• Brief:
Give back each line of the material that contains the word "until".

Start of Exercise input

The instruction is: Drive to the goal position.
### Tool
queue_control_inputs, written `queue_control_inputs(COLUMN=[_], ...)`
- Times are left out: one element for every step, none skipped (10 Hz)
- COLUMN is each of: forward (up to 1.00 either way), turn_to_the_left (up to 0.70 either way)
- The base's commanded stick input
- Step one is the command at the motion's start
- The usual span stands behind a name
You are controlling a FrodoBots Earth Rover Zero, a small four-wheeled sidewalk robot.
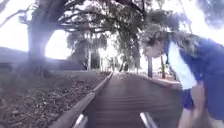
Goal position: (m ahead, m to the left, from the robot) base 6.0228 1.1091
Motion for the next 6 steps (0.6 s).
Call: queue_control_inputs(forward=[0.98, 0.98, 0.98, 0.98, 0.98, 0.98], turn_to_the_left=[0.28, 0.02, 0.00, 0.00, 0.00, 0.00])
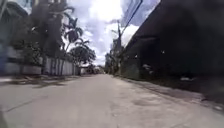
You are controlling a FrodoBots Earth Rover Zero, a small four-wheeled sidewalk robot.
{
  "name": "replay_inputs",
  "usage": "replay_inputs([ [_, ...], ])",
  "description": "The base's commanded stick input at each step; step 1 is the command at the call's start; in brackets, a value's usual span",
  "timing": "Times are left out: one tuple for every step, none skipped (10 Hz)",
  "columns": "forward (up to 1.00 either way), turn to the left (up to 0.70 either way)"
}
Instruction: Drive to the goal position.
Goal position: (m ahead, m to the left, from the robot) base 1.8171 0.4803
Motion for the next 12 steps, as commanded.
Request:
replay_inputs([
  [0.5,-0.08],
  [0.5,-0.08],
  [0.5,-0.08],
  [0.5,-0.09],
  [0.5,-0.09],
  [0.5,-0.08],
  [0.5,-0.08],
  [0.5,-0.08],
  [0.5,-0.07],
  [0.5,-0.07],
  [0.5,-0.07],
  [0.5,-0.07],
])
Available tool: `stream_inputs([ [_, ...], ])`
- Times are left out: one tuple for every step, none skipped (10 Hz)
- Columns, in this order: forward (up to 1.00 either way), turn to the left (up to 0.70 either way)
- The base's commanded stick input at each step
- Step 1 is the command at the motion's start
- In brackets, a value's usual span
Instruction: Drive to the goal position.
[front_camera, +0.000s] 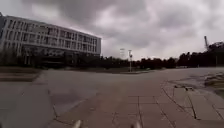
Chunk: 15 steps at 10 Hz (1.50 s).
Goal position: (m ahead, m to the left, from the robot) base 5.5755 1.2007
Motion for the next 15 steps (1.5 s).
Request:
stream_inputs([
  [1.00,0.00],
  [1.00,0.00],
  [1.00,0.00],
  [1.00,0.00],
  [1.00,0.00],
  [1.00,0.00],
  [1.00,0.00],
  [1.00,0.00],
  [1.00,0.00],
  [1.00,0.00],
  [1.00,0.00],
  [1.00,0.00],
  [1.00,0.00],
  [1.00,0.00],
  [1.00,0.00],
])
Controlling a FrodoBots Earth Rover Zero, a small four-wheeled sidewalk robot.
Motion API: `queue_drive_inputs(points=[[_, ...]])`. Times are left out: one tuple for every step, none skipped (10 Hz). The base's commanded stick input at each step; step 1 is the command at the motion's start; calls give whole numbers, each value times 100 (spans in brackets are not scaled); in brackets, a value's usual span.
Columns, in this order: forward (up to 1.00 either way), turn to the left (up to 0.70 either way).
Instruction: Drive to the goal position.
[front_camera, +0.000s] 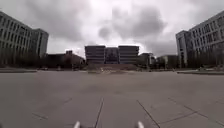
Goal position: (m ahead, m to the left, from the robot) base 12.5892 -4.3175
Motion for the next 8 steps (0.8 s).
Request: queue_drive_inputs(points=[[100,-1],[100,-2],[100,-31],[100,-32],[100,-8],[100,0],[100,0],[100,-1]])
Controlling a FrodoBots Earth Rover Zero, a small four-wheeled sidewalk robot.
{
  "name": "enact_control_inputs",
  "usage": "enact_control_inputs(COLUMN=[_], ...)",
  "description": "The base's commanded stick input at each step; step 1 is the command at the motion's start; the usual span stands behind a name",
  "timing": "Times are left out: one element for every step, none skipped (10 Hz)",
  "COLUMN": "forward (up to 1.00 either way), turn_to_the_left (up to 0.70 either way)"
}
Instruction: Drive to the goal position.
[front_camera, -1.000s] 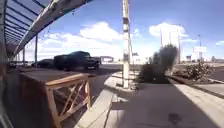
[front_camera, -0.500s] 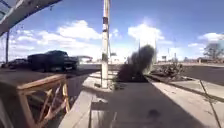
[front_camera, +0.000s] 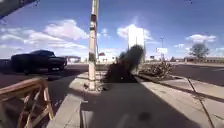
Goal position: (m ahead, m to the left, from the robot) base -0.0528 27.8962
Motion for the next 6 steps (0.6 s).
enact_control_inputs(forward=[0.7,0.7,0.7,0.7,0.7,0.7], turn_to_the_left=[0.0,0.0,0.0,0.05,0.12,0.19])
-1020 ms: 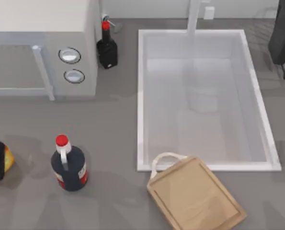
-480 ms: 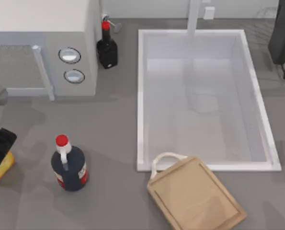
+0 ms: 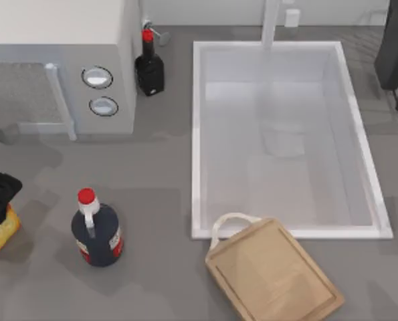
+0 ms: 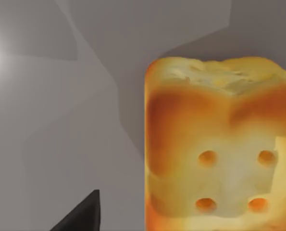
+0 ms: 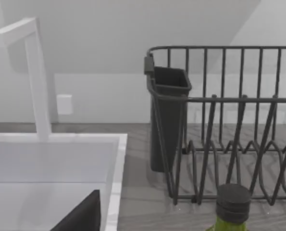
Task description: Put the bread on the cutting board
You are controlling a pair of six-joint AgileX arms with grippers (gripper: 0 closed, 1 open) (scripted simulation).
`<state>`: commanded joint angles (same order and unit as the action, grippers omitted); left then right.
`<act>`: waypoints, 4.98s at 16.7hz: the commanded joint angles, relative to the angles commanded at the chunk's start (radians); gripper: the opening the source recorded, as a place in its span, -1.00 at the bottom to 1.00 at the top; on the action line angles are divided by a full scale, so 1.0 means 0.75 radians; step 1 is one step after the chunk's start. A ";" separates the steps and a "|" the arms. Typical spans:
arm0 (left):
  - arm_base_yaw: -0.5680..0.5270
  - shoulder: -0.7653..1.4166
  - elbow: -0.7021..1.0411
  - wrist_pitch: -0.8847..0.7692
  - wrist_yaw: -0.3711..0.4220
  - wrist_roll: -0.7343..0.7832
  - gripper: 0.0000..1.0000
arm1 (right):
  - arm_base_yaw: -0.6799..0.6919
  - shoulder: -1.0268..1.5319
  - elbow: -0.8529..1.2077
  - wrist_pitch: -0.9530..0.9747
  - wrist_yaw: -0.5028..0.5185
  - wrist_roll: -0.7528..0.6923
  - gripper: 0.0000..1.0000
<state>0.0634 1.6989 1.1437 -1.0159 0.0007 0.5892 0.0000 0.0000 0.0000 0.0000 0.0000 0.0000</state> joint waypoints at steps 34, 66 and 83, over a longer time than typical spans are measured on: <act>0.002 0.162 -0.215 0.377 0.000 0.005 -1.00 | 0.000 0.000 0.000 0.000 0.000 0.000 1.00; -0.678 0.011 0.607 -0.094 0.029 -0.778 -1.00 | 0.000 0.000 0.000 0.000 0.000 0.000 1.00; -1.424 0.634 0.881 -0.245 0.001 -2.088 -1.00 | 0.000 0.000 0.000 0.000 0.000 0.000 1.00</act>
<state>-1.0048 2.1744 1.8046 -1.1994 0.0014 -0.9767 0.0000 0.0000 0.0000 0.0000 0.0000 0.0000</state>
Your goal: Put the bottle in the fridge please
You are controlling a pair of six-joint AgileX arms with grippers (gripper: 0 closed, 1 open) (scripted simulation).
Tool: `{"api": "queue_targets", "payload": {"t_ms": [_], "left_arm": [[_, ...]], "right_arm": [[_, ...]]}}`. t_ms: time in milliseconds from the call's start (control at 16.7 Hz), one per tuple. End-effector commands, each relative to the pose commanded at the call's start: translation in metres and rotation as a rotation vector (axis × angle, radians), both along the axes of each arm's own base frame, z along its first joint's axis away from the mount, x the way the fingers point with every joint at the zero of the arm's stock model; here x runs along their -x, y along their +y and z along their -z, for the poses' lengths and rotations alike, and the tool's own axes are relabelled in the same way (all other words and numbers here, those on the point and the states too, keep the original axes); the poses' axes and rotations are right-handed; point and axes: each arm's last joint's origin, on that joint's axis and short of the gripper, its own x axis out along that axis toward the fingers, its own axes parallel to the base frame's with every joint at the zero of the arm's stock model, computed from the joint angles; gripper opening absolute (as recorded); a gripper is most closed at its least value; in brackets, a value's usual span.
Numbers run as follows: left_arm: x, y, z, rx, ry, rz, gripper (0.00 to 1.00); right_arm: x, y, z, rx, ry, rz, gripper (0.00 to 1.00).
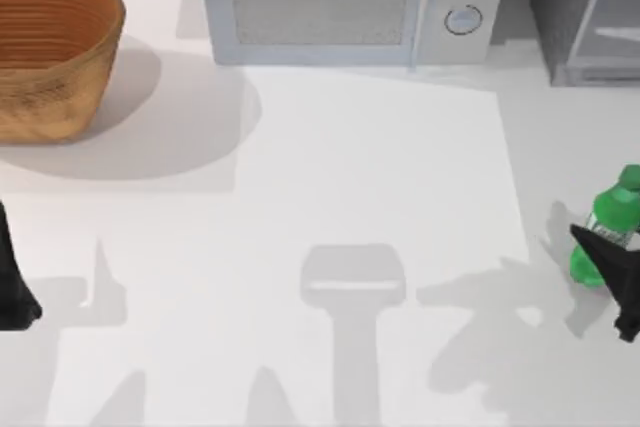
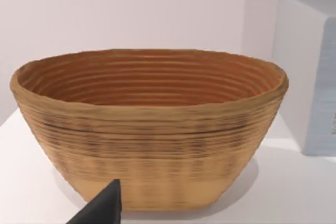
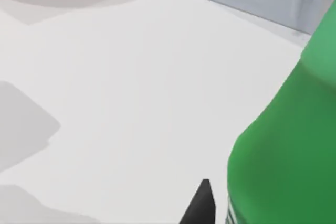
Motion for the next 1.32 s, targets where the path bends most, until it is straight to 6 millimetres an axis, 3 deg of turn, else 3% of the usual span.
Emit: {"api": "queue_targets", "payload": {"t_ms": [240,540,960,1320], "left_arm": [[0.0,0.0,0.0,0.0,0.0,0.0,1.0],[0.0,0.0,0.0,0.0,0.0,0.0,1.0],[0.0,0.0,0.0,0.0,0.0,0.0,1.0],[0.0,0.0,0.0,0.0,0.0,0.0,1.0]], "right_arm": [[0.007,-0.027,-0.007,-0.042,0.1,0.003,0.01],[0.013,-0.053,-0.031,-0.036,0.011,-0.014,0.01],[0.015,-0.051,-0.032,-0.038,0.029,0.006,0.01],[0.035,-0.036,-0.052,0.002,0.066,0.199,0.01]]}}
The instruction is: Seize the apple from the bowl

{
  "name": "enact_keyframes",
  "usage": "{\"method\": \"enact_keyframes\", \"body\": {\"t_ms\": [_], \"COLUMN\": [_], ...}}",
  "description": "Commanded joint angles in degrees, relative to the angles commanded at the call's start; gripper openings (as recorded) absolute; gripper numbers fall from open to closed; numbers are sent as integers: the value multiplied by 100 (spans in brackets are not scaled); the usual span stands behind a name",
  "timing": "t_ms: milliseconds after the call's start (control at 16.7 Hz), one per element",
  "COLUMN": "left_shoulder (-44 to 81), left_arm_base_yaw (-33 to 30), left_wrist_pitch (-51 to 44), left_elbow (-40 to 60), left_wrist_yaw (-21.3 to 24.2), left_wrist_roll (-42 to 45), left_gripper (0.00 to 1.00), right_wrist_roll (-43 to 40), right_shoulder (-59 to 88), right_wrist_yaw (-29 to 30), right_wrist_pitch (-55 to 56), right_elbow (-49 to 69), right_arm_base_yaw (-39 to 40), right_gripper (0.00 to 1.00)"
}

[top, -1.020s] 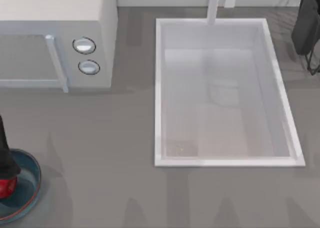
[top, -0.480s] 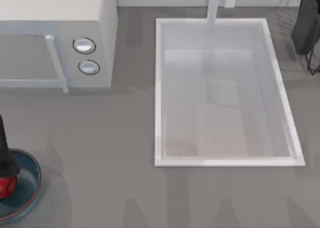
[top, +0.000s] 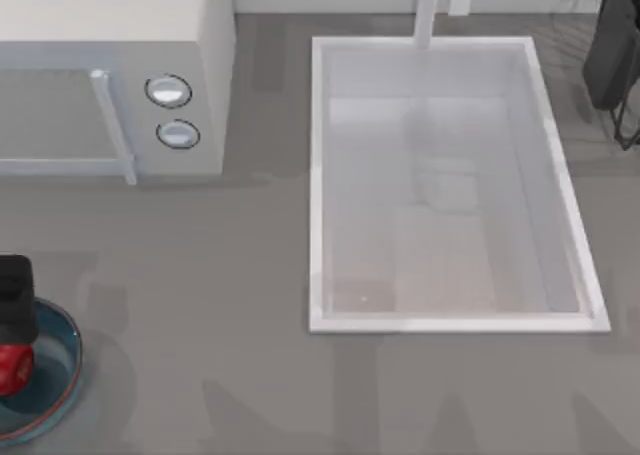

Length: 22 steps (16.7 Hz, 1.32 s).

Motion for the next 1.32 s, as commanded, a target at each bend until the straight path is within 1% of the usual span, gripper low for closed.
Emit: {"method": "enact_keyframes", "body": {"t_ms": [360,540,660,780,1080,1200,1320], "left_shoulder": [3085,4192,4635,4836,4838,4942,5155], "left_arm_base_yaw": [54,74,82,86,63,67,75], "left_wrist_pitch": [-2086,-2838,-3162,-3316,-3297,-3089,-2639], "left_elbow": [1929,2627,2926,3069,3048,2911,2665], "left_wrist_yaw": [0,0,0,0,0,0,1], "left_wrist_roll": [91,124,138,144,143,147,154], "left_gripper": [100,100,100,100,100,100,100], "right_wrist_roll": [0,0,0,0,0,0,0], "right_shoulder": [0,0,0,0,0,0,0], "right_wrist_yaw": [0,0,0,0,0,0,0], "right_wrist_pitch": [0,0,0,0,0,0,0], "right_elbow": [0,0,0,0,0,0,0], "right_arm_base_yaw": [0,0,0,0,0,0,0], "right_gripper": [100,100,100,100,100,100,100]}}
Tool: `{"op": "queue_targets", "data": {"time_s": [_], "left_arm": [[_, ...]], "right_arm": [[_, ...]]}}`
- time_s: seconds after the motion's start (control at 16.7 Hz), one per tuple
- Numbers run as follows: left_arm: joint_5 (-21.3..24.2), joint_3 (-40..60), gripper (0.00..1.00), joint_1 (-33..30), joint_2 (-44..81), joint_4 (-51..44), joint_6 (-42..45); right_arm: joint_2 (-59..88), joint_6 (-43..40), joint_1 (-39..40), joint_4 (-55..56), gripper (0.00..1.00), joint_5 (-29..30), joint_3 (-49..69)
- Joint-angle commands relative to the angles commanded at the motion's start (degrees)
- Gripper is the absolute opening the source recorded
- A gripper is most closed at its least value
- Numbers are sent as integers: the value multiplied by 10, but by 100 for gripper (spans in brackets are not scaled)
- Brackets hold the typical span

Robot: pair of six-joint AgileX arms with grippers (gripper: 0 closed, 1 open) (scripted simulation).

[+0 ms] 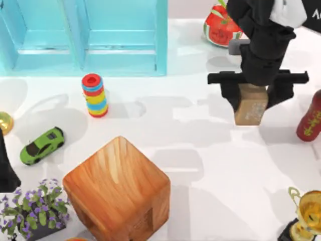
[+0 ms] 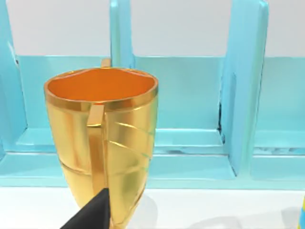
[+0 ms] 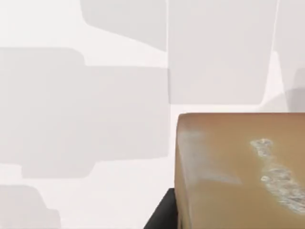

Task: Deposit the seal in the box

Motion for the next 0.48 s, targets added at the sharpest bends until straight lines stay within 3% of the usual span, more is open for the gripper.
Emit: {"op": "queue_targets", "data": {"time_s": [0.48], "left_arm": [[0,0,100,0,0,0,0]], "right_arm": [[-17,-2,-1,-89,0,-2,75]]}}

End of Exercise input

• Solved problem:
Motion for the next 1.32 s, targets where the path bends most, until it is straight to 6 millimetres an axis, 3 deg of turn, else 3% of the usual span.
Motion for the next 1.32 s, as commanded, a target at each bend until the straight path is within 1% of the usual span, gripper low for closed.
Motion for the next 0.48 s, targets added at the sharpest bends until straight lines stay within 3% of the usual span, more is open for the gripper.

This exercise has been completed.